> _REQUIREMENT_
Pictures must not appear in the copy. Restate exactly the lines below from the one with "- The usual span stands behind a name" through the one with "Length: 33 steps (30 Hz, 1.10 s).", inclusive.

> _Records from a dataset_
-- Opening Marker --

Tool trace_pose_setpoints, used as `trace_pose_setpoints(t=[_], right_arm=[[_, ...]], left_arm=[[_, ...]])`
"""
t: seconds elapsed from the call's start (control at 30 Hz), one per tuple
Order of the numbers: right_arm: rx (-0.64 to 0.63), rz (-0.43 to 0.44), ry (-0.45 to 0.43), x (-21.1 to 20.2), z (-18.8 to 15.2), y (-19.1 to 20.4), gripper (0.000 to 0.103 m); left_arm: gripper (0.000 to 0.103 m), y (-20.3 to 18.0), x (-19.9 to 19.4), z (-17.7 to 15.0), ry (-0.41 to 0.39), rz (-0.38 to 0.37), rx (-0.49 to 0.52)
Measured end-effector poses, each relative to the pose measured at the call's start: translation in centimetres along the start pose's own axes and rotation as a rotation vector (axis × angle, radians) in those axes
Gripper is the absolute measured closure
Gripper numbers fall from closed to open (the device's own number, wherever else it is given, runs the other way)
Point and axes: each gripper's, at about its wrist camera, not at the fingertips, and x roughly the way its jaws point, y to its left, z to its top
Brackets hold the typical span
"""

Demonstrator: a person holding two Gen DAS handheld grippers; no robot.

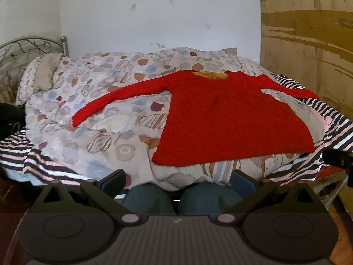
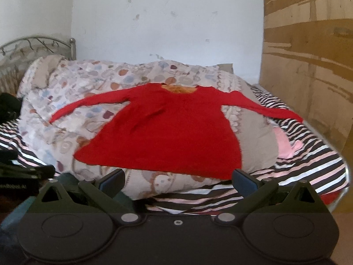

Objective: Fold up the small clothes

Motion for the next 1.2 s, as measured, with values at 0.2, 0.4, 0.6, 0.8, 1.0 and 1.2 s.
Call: trace_pose_setpoints(t=[0.2, 0.4, 0.6, 0.8, 1.0, 1.2], right_arm=[[-0.012, -0.030, 0.036, 1.7, 2.2, -0.8, 0.000], [0.009, -0.063, 0.031, 3.4, 4.6, -2.0, 0.000], [0.090, -0.084, 0.064, 7.1, 6.9, -4.3, 0.000], [0.146, -0.126, 0.071, 11.4, 9.3, -6.9, 0.000], [0.203, -0.165, 0.074, 16.0, 10.8, -10.0, 0.000], [0.187, -0.225, 0.101, 19.9, 11.6, -11.9, 0.000]], left_arm=[[0.000, 1.2, 2.7, 3.7, 0.015, -0.006, -0.010], [0.000, 2.2, 5.7, 8.7, 0.004, 0.017, -0.008], [0.000, 1.8, 9.4, 13.5, 0.013, 0.025, 0.024], [0.000, 0.7, 14.0, 17.3, 0.015, 0.024, 0.062], [0.000, -0.6, 19.0, 19.4, 0.041, 0.007, 0.077], [0.000, -2.0, 24.3, 20.0, 0.083, -0.029, 0.047]])
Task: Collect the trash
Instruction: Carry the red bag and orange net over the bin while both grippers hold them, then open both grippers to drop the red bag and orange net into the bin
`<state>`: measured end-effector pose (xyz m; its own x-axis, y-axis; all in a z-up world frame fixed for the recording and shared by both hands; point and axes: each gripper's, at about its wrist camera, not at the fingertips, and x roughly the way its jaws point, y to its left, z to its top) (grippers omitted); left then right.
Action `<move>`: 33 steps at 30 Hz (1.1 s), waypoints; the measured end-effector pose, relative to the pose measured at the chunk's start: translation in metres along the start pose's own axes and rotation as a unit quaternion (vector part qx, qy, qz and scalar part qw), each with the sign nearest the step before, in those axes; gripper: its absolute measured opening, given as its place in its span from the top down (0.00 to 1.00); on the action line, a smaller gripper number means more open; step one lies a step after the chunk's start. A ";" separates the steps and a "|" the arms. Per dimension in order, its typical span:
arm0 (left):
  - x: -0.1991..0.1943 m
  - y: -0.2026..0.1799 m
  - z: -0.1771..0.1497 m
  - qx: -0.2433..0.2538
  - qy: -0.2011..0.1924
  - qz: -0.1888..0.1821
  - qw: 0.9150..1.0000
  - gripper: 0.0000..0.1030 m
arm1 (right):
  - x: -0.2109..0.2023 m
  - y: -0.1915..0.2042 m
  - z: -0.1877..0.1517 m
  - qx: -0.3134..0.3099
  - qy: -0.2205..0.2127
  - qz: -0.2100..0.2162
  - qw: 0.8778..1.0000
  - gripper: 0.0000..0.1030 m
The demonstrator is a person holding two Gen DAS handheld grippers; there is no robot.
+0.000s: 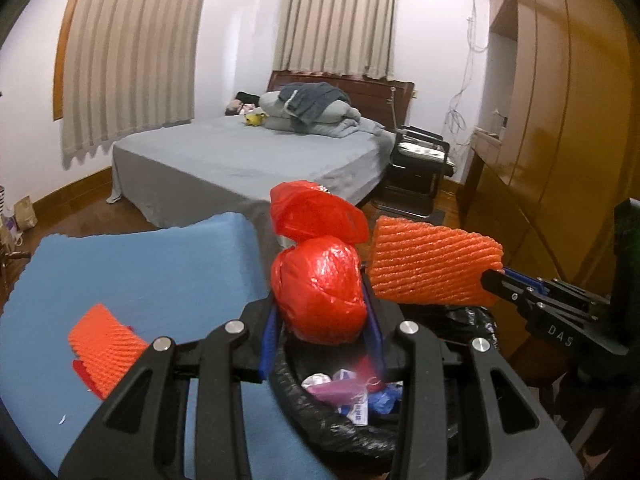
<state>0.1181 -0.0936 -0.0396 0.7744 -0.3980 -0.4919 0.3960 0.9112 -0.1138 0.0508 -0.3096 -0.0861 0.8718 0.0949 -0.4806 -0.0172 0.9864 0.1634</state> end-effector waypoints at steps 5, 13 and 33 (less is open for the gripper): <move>0.019 -0.018 -0.002 0.013 0.009 -0.018 1.000 0.66 | 0.000 -0.017 -0.005 0.010 0.005 -0.016 1.000 0.83; 0.049 -0.039 -0.018 0.030 0.035 -0.055 0.997 0.66 | 0.012 -0.042 -0.021 0.030 0.029 -0.042 0.998 0.83; 0.096 -0.043 -0.030 0.031 0.078 -0.088 0.993 0.36 | 0.045 -0.072 -0.053 0.048 0.084 -0.073 0.993 0.79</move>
<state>0.1602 -0.1678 -0.1078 0.6065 -0.5242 -0.5978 0.5512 0.8191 -0.1591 0.0658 -0.3697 -0.1653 0.7671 -0.0186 -0.6413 0.1565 0.9748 0.1590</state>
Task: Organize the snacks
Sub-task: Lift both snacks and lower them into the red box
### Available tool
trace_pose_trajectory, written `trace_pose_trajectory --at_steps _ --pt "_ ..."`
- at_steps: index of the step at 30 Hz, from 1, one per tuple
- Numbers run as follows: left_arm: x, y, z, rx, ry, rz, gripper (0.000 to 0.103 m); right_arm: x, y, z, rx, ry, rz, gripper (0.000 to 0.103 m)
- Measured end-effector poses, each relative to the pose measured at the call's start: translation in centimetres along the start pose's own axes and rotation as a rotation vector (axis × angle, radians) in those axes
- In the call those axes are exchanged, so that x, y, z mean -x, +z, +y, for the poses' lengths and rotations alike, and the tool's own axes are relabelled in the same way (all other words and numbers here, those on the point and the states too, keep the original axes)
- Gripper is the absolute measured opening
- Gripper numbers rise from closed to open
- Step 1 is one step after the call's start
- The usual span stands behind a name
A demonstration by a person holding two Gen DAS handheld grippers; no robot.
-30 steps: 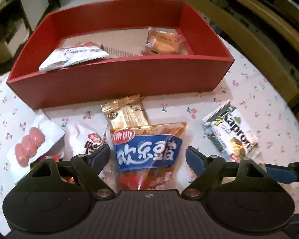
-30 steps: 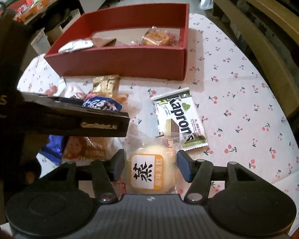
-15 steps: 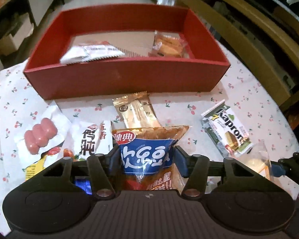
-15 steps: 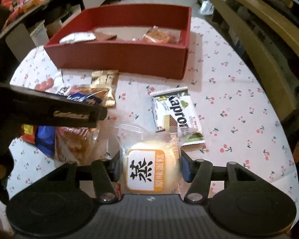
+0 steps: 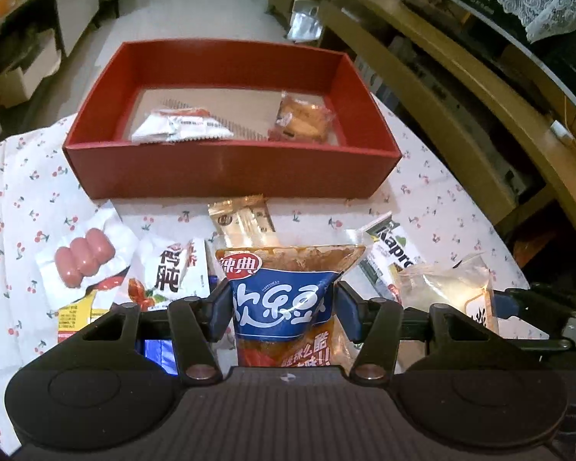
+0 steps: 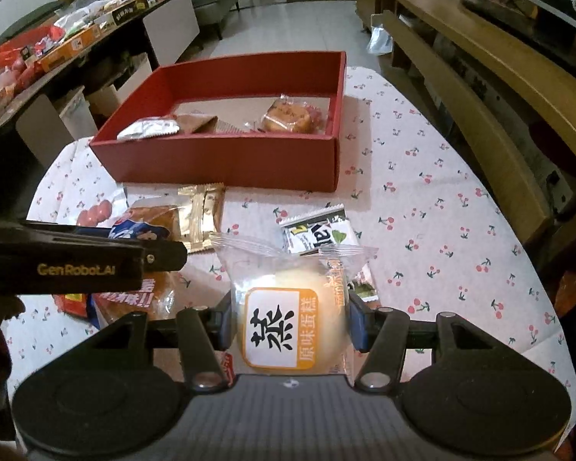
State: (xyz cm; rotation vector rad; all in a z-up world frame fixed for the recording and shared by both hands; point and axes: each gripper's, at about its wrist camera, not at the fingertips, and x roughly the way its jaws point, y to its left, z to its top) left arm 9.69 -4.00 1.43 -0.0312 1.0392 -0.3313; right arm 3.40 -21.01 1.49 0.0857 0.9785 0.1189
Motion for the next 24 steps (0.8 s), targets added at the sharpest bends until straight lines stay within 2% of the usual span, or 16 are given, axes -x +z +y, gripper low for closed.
trace_pose_trajectory --at_steps 11,17,24 --pt "1.8 1.2 0.5 0.022 0.039 -0.036 0.062 0.7 2.1 0.2 -0.009 0.020 -0.064 0.070" --pt "2.2 3.4 0.8 0.023 0.012 -0.077 0.062 0.5 3.8 0.2 -0.036 0.034 -0.097 0.070" --pt "0.7 4.5 1.3 0.035 -0.004 -0.065 0.062 -0.6 5.3 0.1 -0.051 0.015 -0.101 0.069"
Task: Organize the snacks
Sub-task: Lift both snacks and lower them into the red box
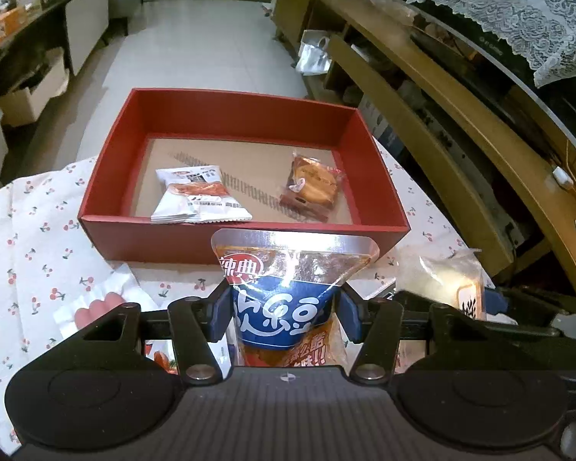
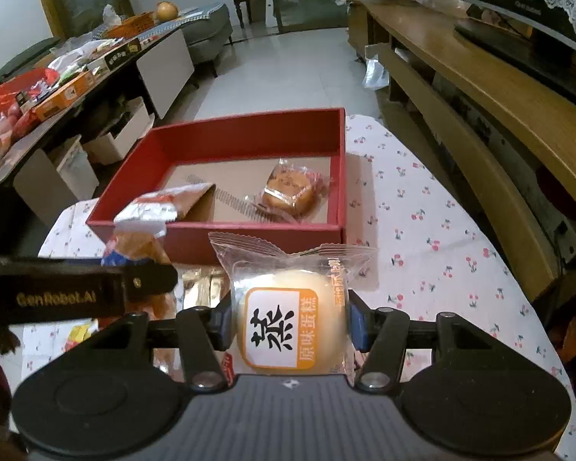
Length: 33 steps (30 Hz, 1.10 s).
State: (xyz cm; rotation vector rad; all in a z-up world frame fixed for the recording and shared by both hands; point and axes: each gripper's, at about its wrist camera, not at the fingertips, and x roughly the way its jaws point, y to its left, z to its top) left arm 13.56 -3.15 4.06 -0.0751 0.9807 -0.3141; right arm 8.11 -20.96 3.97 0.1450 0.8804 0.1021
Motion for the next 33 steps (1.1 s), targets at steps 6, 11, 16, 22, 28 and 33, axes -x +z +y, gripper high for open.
trace_pose_trajectory --at_steps 6,11,16,22,28,33 --pt "0.3 1.0 0.5 0.006 0.003 -0.025 0.062 -0.3 1.1 0.4 -0.013 -0.005 -0.028 0.069" --pt "0.1 1.8 0.6 0.015 0.010 -0.035 0.062 -0.7 1.9 0.5 -0.024 -0.008 -0.039 0.069" --pt "-0.2 3.0 0.5 0.016 0.015 -0.053 0.062 -1.4 3.2 0.4 -0.040 -0.013 -0.055 0.069" --pt "-0.5 4.6 1.0 0.027 0.026 -0.077 0.061 -2.3 5.0 0.3 -0.061 -0.009 -0.077 0.069" --pt "-1.2 6.0 1.4 0.039 0.046 -0.091 0.060 -3.7 6.6 0.7 -0.060 -0.007 -0.088 0.069" --pt "-1.9 7.1 1.5 0.036 0.067 -0.104 0.060 -4.8 7.8 0.6 -0.067 -0.010 -0.097 0.069"
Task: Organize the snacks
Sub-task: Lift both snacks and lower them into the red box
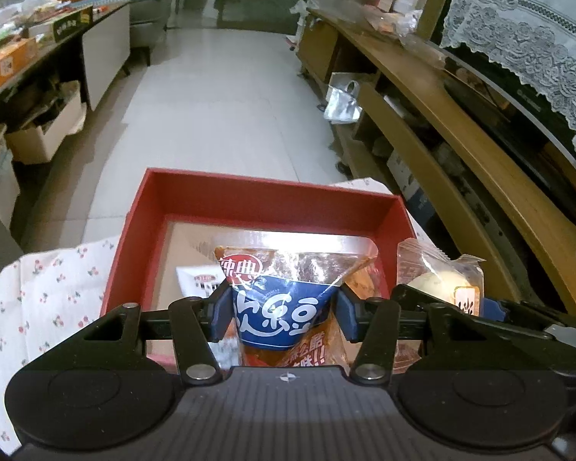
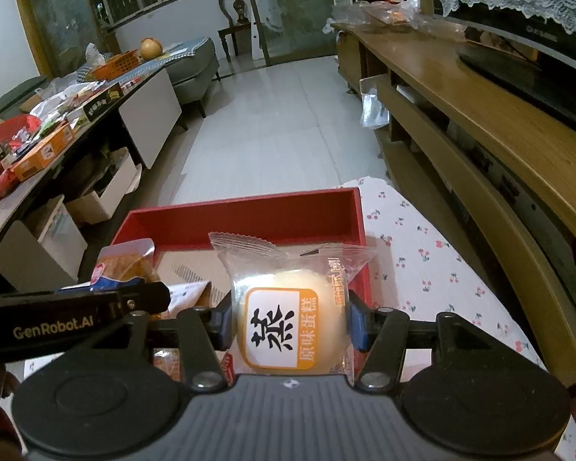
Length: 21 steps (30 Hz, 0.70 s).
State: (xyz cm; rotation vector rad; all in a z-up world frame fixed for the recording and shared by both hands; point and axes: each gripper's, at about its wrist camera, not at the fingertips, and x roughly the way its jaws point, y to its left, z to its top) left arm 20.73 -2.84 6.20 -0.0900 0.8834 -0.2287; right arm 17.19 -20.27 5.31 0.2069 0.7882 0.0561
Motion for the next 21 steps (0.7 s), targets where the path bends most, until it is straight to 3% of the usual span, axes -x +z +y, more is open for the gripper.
trace_pose_trajectory --at_steps 21 --pt "-5.5 1.6 1.5 0.011 0.071 0.039 0.060 -7.3 1.4 -0.2 -0.009 0.008 0.045 0.069"
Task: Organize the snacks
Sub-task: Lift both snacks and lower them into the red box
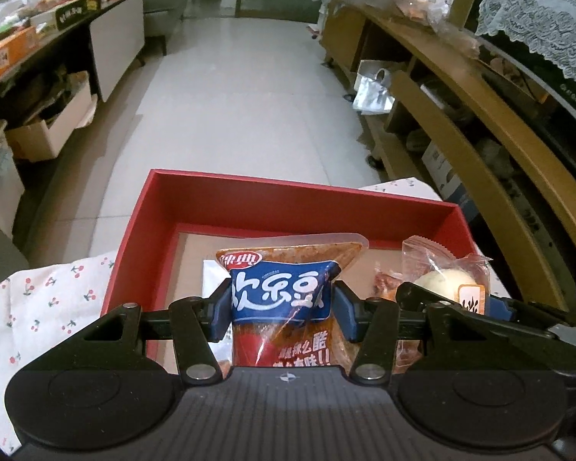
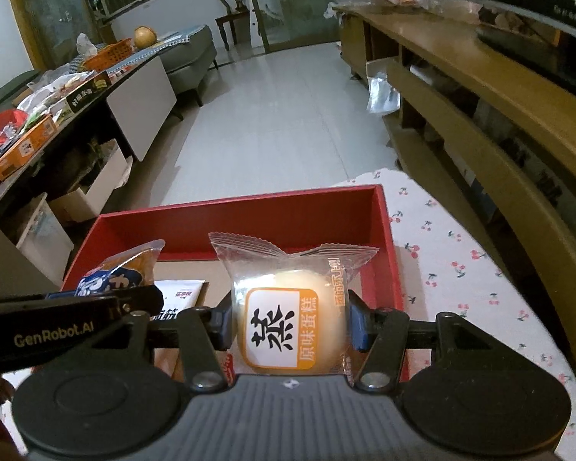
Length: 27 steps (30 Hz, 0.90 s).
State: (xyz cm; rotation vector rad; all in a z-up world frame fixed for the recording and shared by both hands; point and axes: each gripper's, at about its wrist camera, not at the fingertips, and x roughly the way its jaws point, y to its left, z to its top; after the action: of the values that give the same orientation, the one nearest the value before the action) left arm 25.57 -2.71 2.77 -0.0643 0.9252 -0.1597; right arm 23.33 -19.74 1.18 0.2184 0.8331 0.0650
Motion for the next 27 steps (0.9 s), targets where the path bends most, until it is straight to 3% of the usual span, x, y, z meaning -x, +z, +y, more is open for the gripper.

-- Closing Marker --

> _SOLUTION TO THE EXERCISE_
- The usual span stands behind a name
A demonstration by a person holding two Gen DAS handheld grippers; no robot.
-30 steps: 
-30 steps: 
-15 steps: 
-15 steps: 
+0 steps: 
+0 steps: 
State: (xyz cm; rotation vector rad; all in a z-up world frame fixed for the recording and shared by both hands; point and axes: each gripper's, at about its wrist camera, not at the fingertips, and x roughly the way its jaws point, y to its left, z to its top) left arm 9.69 -4.00 1.43 -0.0312 1.0392 -0.3313; right arm 3.40 -21.01 1.49 0.0857 0.9785 0.1189
Motion for the next 24 steps (0.8 s), targets added at the sharpest bends until straight lines stay within 2% of the usual span, or 16 are given, axes -x +z +y, gripper low for closed.
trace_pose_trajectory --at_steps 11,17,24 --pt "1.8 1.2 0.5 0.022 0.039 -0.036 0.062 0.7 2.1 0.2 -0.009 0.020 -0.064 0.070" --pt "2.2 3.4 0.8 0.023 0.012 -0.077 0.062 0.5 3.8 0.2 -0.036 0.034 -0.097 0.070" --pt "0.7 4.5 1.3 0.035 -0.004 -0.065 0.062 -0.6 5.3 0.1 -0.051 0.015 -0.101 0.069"
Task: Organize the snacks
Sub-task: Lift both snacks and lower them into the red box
Length: 33 steps (30 Hz, 1.10 s).

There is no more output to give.